> ## Documentation Index
> Fetch the complete documentation index at: https://docs.fluz.app/llms.txt
> Use this file to discover all available pages before exploring further.

# 速率限制

> Fluz 對各服務套用保護性速率限制以維持平台穩定。本文說明限制內容、429 的外觀，以及如何打造能在限制內運作的用戶端。

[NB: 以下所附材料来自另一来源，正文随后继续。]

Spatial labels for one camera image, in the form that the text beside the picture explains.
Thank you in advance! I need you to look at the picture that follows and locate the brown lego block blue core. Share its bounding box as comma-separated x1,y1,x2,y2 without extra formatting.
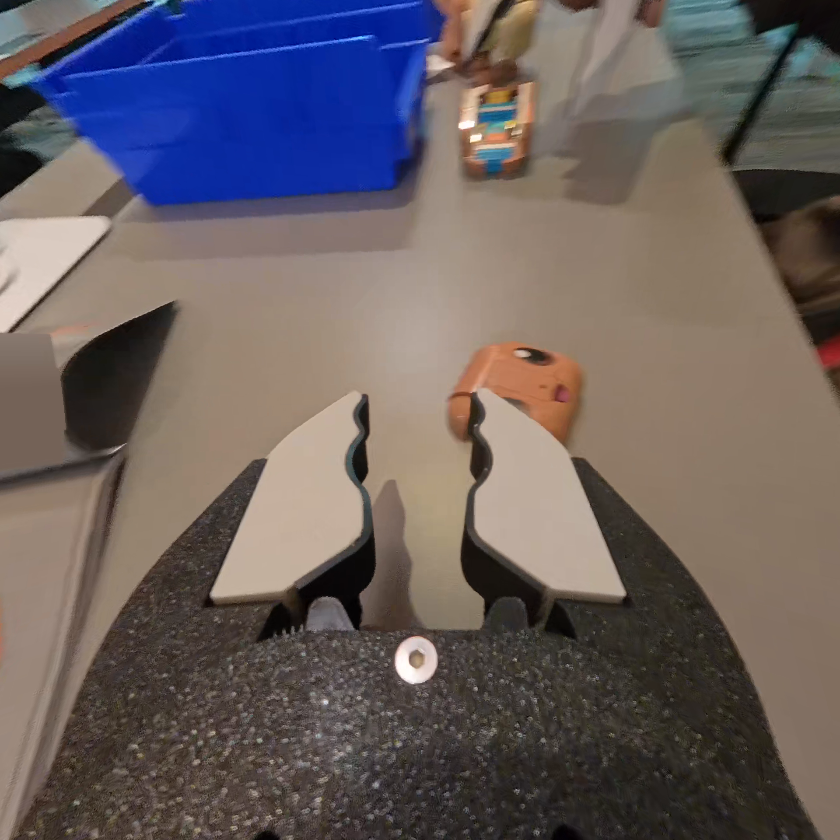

Fluz 不販售依方案劃分的 API 額度——沒有「Free = 每分鐘 X 次、Pro = 每分鐘 Y 次」的分級，也沒有依金鑰計算的配額系統。取而代之，各服務會施加一個**保護性速率限制**，用來吸收濫用並保護後端。一般互動式與應用程式流量幾乎不會觸及這些限制；它們主要是用來攔截失控腳本與濫用行為。

<Info>
  沒有已公布的每方案配額可供申請提高。如果運作良好的整合仍觸發限制，通常代表值得修正的流量模式（請見 [建立表現良好的用戶端](#build-a-well-behaved-client)），而非需要提高的配額。
</Info>

## 限制如何套用

限制會在**每個服務**各自強制執行，並在該服務的所有實例上以全域方式評估——無法透過落在不同伺服器來規避限制。請求會以以下組合進行識別：

* **你的 IP 位址**——每個請求會計入每個 IP 的限制。
* **你的存取權杖**——完整的 `Authorization` 標頭。沒有授權標頭的請求會略過權杖限制器，但仍會計入 IP 限制器，因此請送出穩定的權杖，以便以「你」為單位受限，而不是與共用 IP 的所有人混在一起。
* **端點路徑**——在部分公開介面上，特定路徑有其各自的限制。

超出任何限制將回應 **HTTP `429 Too Many Requests`**。

## 各介面之流量限制

以下為持續性每秒限制。當超出時，該鍵會被封鎖一段短暫冷卻時間，之後才會再次接受請求。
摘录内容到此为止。